SAF will ‘comprehensively relook’ how it operates, trains and works amid COVID-19 pandemic
SINGAPORE: The Singapore Armed Forces (SAF) will review its training and operations to prepare for a “new normal” amid the COVID-19 pandemic, Defence Minister Ng Eng Hen said on Thursday (Aug 27).
“To protect the health of our servicemen, the SAF will continue to undertake comprehensive safety measures, supported by robust COVID-19 surveillance and testing regimes,” said Dr Ng, in his ministry’s addendum to Monday’s President’s Address.
“We will also comprehensively relook how we operate, train, and work, and make fundamental changes that are necessary for the new normal.”

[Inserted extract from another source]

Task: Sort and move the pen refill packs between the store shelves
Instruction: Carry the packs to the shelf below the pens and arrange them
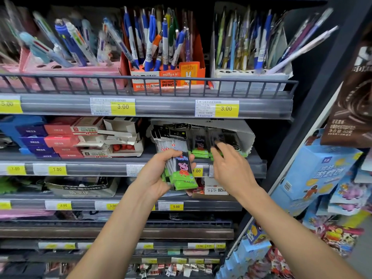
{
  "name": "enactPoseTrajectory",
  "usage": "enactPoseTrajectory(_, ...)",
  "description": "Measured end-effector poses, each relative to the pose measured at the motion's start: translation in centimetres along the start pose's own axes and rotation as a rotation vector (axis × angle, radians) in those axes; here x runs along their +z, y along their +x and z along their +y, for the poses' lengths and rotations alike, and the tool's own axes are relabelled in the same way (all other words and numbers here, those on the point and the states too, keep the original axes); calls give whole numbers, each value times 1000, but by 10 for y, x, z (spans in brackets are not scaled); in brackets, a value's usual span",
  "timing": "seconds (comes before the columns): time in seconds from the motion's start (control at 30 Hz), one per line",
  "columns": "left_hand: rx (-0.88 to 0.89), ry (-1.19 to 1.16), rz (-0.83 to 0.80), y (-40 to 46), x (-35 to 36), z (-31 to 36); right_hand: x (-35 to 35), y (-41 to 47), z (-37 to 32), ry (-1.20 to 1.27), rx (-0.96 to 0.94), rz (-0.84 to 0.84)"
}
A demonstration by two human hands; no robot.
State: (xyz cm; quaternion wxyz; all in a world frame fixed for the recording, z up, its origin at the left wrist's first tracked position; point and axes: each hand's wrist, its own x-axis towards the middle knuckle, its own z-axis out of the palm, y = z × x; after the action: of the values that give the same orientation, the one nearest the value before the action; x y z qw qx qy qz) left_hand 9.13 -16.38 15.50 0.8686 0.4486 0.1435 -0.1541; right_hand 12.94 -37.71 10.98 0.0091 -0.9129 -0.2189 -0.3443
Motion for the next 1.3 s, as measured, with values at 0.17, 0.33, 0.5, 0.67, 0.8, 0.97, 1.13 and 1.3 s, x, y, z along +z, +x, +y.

Training activities have resumed, including Basic Military Training for new enlistees and essential In-Camp Training for National Service (NS) units, with the necessary safe distancing measures.
The SAF is also progressively restarting overseas exercises, although the Individual Physical Proficiency Test for operationally ready national servicemen (NSmen) remains suspended until Sep 30.
Despite the disruptions brought about by the pandemic, Dr Ng said the SAF has not compromised on operational readiness, including in island defence, maritime security, air defence, counter-terrorism or cyber defence.
“VOLATILE EXTERNAL ENVIRONMENT”
President Halimah Yacob told Parliament in her address this week that COVID-19 has sharpened global fault lines and made the external environment “less benign and predictable”.
“Even as we face a more volatile external environment and a widening array of threats, the SAF’s enlistee pool will shrink,” Dr Ng said in his addendum.
“In response, the Next-Gen SAF will seek to protect the peace and security of Singapore by fighting with enhanced situational awareness, greater connectivity, and sharper strike precision, all enabled by a leaner but better trained force.”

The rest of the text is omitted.